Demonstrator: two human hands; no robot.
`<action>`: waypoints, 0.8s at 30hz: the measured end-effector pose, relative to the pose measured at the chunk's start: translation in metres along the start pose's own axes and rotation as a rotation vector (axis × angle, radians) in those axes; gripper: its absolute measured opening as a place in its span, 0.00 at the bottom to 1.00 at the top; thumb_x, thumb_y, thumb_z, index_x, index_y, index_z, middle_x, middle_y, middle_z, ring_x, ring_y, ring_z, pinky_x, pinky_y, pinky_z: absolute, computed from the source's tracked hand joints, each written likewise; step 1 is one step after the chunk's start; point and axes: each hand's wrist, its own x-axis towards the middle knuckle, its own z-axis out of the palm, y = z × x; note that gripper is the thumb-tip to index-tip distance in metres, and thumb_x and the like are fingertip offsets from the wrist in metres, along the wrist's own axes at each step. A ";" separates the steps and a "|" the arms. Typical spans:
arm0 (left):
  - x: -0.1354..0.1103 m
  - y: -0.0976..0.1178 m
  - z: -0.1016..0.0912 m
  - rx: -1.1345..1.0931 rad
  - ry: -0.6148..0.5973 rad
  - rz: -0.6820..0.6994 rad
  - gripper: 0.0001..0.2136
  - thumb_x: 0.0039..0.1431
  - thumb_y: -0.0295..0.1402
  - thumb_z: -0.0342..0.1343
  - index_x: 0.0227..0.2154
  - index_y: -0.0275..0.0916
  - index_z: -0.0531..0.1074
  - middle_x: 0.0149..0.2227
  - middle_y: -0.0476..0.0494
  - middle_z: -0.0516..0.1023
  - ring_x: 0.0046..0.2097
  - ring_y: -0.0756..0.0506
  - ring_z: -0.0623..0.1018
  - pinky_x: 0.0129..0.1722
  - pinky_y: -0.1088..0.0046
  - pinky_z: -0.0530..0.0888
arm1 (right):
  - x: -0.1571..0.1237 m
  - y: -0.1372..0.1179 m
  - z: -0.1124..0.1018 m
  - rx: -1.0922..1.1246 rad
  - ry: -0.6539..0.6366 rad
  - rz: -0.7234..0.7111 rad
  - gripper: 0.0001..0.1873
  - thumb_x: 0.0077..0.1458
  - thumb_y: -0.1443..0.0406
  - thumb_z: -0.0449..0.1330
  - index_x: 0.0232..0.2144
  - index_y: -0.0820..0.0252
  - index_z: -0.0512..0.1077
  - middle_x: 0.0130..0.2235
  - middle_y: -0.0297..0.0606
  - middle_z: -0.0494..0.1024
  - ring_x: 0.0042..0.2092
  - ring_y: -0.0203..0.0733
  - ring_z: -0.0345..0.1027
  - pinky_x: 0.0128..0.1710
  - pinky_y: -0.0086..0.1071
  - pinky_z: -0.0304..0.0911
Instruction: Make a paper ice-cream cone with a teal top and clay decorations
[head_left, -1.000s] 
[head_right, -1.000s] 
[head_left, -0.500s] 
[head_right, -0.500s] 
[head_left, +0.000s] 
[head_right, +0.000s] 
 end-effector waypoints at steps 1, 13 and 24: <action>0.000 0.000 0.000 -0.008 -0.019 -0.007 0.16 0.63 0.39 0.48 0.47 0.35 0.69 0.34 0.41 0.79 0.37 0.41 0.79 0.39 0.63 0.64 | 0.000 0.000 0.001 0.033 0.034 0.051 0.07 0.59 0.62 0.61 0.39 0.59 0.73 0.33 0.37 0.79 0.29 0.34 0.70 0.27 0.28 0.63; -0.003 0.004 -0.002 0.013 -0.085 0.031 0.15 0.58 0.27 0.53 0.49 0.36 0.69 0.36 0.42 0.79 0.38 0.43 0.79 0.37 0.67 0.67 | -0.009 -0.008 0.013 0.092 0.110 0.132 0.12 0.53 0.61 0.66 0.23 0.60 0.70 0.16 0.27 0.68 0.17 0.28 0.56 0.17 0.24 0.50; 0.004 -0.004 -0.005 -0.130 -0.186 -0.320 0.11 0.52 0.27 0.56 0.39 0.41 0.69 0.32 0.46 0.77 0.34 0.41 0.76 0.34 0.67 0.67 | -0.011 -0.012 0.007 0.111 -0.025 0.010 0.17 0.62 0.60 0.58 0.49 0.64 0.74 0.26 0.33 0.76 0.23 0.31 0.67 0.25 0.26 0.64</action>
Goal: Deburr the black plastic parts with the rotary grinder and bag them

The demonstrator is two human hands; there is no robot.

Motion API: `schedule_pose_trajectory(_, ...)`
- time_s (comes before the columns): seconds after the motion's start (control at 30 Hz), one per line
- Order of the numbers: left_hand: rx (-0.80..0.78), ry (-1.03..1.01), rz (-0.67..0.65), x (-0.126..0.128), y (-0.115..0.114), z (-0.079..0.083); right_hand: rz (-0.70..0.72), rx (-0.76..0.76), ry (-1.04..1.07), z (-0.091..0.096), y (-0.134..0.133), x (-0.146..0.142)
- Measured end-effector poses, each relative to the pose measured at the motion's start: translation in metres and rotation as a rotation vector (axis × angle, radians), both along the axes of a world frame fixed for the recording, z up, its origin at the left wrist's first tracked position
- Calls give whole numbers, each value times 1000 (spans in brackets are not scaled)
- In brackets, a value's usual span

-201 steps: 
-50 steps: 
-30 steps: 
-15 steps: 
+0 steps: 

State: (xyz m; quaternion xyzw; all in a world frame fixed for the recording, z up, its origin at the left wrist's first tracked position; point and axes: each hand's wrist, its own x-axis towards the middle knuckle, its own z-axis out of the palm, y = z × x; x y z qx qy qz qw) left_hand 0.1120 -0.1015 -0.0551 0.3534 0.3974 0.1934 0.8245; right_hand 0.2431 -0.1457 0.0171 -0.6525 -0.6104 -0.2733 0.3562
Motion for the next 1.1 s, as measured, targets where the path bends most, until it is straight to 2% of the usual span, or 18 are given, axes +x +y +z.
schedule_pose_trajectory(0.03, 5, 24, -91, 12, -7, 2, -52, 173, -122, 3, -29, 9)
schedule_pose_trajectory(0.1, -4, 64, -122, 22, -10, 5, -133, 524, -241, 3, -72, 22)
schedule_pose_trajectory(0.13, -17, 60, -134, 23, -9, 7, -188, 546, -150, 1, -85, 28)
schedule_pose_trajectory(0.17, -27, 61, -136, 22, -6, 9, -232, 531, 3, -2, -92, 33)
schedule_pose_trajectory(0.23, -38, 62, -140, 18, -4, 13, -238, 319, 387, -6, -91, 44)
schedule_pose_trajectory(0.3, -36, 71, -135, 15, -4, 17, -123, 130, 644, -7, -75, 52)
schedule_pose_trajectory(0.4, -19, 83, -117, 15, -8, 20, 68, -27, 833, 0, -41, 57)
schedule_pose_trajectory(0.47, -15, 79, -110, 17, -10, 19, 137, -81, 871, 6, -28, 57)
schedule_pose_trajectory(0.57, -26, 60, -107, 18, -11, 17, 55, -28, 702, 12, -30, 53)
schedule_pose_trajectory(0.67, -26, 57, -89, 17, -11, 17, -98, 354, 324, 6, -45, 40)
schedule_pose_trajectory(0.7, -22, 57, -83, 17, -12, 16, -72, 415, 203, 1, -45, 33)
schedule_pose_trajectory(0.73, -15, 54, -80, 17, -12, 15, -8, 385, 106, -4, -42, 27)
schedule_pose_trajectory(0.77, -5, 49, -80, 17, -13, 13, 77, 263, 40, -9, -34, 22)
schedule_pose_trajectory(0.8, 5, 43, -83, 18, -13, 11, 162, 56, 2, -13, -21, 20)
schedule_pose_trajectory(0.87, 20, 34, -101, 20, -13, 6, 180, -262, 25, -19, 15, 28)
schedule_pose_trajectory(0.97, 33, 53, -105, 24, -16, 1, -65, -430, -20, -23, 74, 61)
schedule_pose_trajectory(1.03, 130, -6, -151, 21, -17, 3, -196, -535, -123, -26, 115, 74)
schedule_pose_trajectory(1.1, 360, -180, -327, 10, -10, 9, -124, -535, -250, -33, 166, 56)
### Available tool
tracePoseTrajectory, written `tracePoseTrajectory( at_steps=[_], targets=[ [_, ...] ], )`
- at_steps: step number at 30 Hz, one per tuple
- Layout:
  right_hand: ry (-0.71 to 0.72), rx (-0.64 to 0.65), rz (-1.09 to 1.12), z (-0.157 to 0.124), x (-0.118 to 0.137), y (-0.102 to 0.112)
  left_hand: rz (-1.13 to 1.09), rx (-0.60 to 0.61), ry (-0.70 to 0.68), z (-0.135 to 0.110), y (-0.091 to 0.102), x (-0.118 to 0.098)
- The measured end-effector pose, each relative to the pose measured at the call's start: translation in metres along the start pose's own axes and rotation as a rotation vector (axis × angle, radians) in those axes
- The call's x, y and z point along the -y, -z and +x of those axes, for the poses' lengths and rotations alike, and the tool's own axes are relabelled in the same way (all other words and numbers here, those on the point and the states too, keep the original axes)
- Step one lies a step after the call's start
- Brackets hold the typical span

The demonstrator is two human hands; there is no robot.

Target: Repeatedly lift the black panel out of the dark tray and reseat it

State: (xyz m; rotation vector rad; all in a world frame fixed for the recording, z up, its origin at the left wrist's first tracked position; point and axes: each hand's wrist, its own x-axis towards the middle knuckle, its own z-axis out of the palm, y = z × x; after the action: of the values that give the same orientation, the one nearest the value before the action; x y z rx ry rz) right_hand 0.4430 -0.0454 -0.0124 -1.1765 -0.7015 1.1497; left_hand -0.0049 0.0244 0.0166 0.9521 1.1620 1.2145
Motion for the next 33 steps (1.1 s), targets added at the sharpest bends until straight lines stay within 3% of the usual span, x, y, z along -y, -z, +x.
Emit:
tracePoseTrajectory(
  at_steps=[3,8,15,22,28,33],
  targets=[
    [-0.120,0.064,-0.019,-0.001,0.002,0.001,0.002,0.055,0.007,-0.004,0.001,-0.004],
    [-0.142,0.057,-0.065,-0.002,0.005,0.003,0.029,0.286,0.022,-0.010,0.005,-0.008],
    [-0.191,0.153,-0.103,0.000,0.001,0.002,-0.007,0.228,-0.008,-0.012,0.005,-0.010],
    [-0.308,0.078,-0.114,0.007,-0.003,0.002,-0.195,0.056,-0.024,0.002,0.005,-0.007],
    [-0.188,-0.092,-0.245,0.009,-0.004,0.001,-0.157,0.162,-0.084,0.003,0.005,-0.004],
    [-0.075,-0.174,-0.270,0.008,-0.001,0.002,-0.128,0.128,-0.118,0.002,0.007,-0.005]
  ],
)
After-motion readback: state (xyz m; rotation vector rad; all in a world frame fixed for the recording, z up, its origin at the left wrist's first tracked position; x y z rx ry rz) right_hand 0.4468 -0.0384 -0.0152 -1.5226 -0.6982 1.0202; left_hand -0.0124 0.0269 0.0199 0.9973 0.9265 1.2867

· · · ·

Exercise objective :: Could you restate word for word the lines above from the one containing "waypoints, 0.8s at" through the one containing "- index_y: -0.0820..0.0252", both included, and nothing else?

Written answer ::
`<action>`: waypoints, 0.8s at 30hz: the measured end-effector pose, relative to the pose measured at the chunk's start: translation in metres along the start pose's own axes and rotation as a rotation vector (axis × angle, radians) in those axes; gripper: its absolute measured opening as a place in its span, 0.00 at the bottom to 1.00 at the top; thumb_x, thumb_y, thumb_z, index_x, index_y, index_z, middle_x, middle_y, middle_z, ring_x, ring_y, ring_z, pinky_x, pinky_y, pinky_z: absolute, computed from the source's tracked hand joints, each written likewise; step 1 is one step after the chunk's start; point and axes: each hand's wrist, its own x-axis towards the middle knuckle, its own z-axis out of the palm, y = z × x; note that gripper is the thumb-tip to index-tip distance in metres, and thumb_x and the like are fingertip offsets from the wrist in metres, along the wrist's own axes at each step. A ";" separates the steps and a "|" the arms. Typical spans:
arm0 (left):
  - x: -0.1354..0.1103 m
  - y: -0.0976..0.1178 m
  - z: -0.1016..0.0912 m
  - rx: -1.1345..1.0931 rad
  - ry: -0.6148..0.5973 rad
  - rz: -0.6820..0.6994 rad
  - gripper: 0.0001..0.2136
  - thumb_x: 0.0039..0.1431
  - thumb_y: -0.0295..0.1402
  - thumb_z: -0.0342..0.1343
  - index_x: 0.0227..0.2154
  - index_y: -0.0275..0.0916
  - index_z: -0.0531..0.1074
  - middle_x: 0.0149..0.2227
  - middle_y: -0.0476..0.0494
  - middle_z: -0.0516..0.1023
  - ring_x: 0.0046..0.2097
  - ring_y: -0.0756..0.0506
  - ring_z: -0.0623..0.1018
  - pinky_x: 0.0129..0.1722
  - pinky_y: -0.1088..0.0046
  - pinky_z: -0.0530..0.0888
arm1 (right):
  - x: -0.1571..0.1237 m
  - y: -0.1372..0.1179 m
  - z: -0.1124..0.1018 m
  - rx: -1.0922..1.1246 rad
  - ry: -0.6539..0.6366 rad
  - rz: -0.7234..0.7111 rad
  - gripper: 0.0001..0.1873
  - thumb_x: 0.0077..0.1458
  - thumb_y: -0.1443..0.0406
  - thumb_z: -0.0449..0.1330
  - index_x: 0.0232..0.2144
  - index_y: -0.0820..0.0252

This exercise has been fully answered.